Nike Missile Site SF-88

Out in the Marin Headlands north of San Francisco is the Nike Missile Site Museum.  I had been meaning to visit the museum and Point Bonita Lighthouse during several previous trips but weather and limited hours kept getting in the way.  The Marin Headlands are a mandatory stop whenever I am in San Francisco.

Project Nike began in 1944 with the goal of developing an anti-aircraft defense system to counter the threat of jet aircraft.  It eventually operated over 300 sites in 30 states.  One of the main challenges Bell Labs faced when developing the system was properly aiming the missiles.  Information from 3 radar systems as well as weather, wind, etc. were combined to calculate targeting information.

Missiles were shipped disassembled in a pressurized container and put together by the crew on site.  A wrecker accompanied the shipments in case of breakdowns.

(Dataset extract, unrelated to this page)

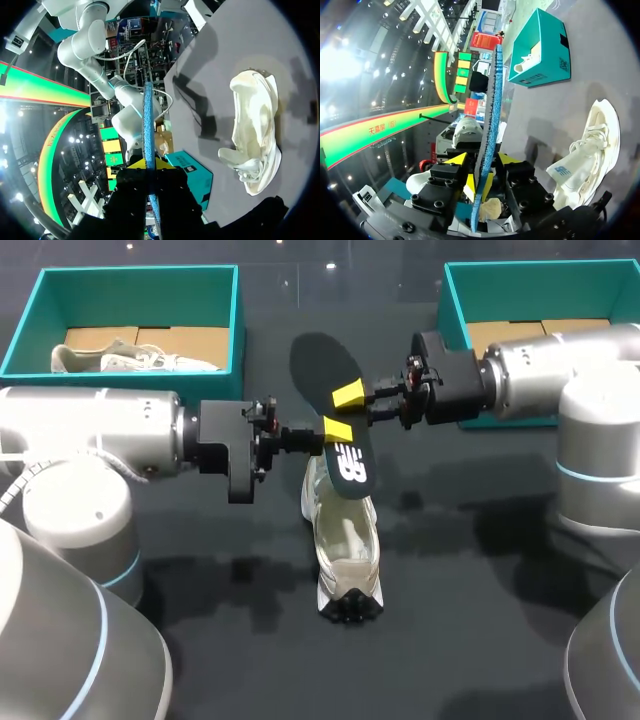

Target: Take the shoe out of the shoebox, open the shoe tongue, remove and reinsert the insole, then place the shoe into the shoebox

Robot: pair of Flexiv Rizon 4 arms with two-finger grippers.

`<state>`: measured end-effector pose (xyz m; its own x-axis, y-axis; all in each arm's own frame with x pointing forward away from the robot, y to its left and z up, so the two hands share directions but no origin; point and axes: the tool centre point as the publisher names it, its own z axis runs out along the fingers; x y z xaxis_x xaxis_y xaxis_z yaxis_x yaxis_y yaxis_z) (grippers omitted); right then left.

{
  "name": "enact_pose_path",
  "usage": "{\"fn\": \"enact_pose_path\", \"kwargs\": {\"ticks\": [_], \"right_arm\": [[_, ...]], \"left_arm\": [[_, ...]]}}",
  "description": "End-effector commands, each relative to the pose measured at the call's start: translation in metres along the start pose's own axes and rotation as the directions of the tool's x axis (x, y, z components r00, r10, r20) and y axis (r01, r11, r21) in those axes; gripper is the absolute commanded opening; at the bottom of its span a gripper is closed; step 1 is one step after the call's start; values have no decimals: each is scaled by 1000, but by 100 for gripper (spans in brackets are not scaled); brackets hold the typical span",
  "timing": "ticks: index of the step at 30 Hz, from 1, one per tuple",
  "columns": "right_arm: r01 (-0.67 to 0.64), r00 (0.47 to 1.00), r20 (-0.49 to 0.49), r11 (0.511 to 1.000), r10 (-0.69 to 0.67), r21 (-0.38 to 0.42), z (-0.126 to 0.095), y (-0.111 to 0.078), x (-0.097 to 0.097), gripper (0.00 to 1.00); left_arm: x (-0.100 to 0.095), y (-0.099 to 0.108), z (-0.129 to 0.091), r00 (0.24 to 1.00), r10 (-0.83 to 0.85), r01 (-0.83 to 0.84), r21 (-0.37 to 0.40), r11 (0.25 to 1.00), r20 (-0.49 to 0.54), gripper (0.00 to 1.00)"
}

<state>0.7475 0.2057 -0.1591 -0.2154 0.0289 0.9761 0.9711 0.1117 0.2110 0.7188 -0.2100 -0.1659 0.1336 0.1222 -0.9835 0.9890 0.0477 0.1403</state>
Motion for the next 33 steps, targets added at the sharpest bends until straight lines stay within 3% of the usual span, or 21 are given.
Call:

There were two types of missiles developed as part of the Nike program.  Nike Ajax was the first generation of surface to air missile and became operational in 1954.  Nike Hercules missiles eventually replaced the earlier models and are the type seen in my photographs.  The Hercules missile offered increased range, speed, and accuracy along with the potential to support a W-31 nuclear warhead capable of engaging supersonic targets at high altitudes.

One of the things the tour emphasized was the amount of training the missile crews did.  Activation meant an attack on the U.S. was imminent and that responsibility weighed heavily on the crews.  There were accidents.  In May 1958 a Nike Ajax Missile at Site NY-53 in Sandy Hook, NJ exploded outside on its its launcher.  The blast detonated 7 other missiles which were nearby, causing damage to houses for miles around.  10 people were killed.  2 soldiers, Staff Sergeant Joseph W. McKenzie and Private First Class Joseph Abbot in a 20 foot deep pit just a short ways from the missile’s launch pad survived.  After this disaster policy was changed to prevent storage of missiles on launch pads rather that in the underground magazine.

There was very little tolerance for mistakes or poor maintenance at Nike sites and inspections were frequent.  Alert status was rotated between sites in an area to maintain readiness, provide downtime for maintenance, and other activities.  When the site was on 20 minute status, launch of the first missile needed to be completed within 20 minutes of notification.   Two crews rotated every 24 hours, and even the off duty crew needed to be nearby and reachable at all times.   Inspections of Nike sites were numerous, often unexpected, and the standards for passing inspection were very high.  

The tour of the Nike base continued with the underground missile magazine.  The racks the missiles rested on allowed them to be moved very easily by hand.

The magazine was well preserved and looked incredible.  Amazingly, though, the highlight of the museum was that missile handling machinery at the site still works and part of the tour is raising a missile from the magazine up into firing position!

Yes, this is the coolest museum in the entire world.

Two of the radar arrays that would be used by the system were also on site, along with the trailers used to operate the radar.  The bar-shaped radar is the Low-Powered Acquisition Radar (LOPAR) used to track targets.  The round array (with its cover on) was used to track either targets or the Nike missiles themselves after launch.  Here is an excellent diagram of the Battery Control Area and a very detailed explanation of how the system worked.  One of the veterans on site walked visitors through the whole process.  I was very glad that I got to visit the site while the men who worked there are still around to tell their stories, and I highly recommend doing so yourself.  Hopefully, I can get back for another tour again soon.

The original intent of the Nike program was to have the system be mobile.  In practice, sites in the continental U.S. tended to be permanent installations, but radar and battery control functions were still housed in trailers to offer potential mobility.

Absolutely fantastic place to visit.  Great day trip if you are in San Francisco but, honestly, I would make it a point to visit the site while it is open.  The nearby Point Bonita Lighthouse is another worthwhile stop while you are there.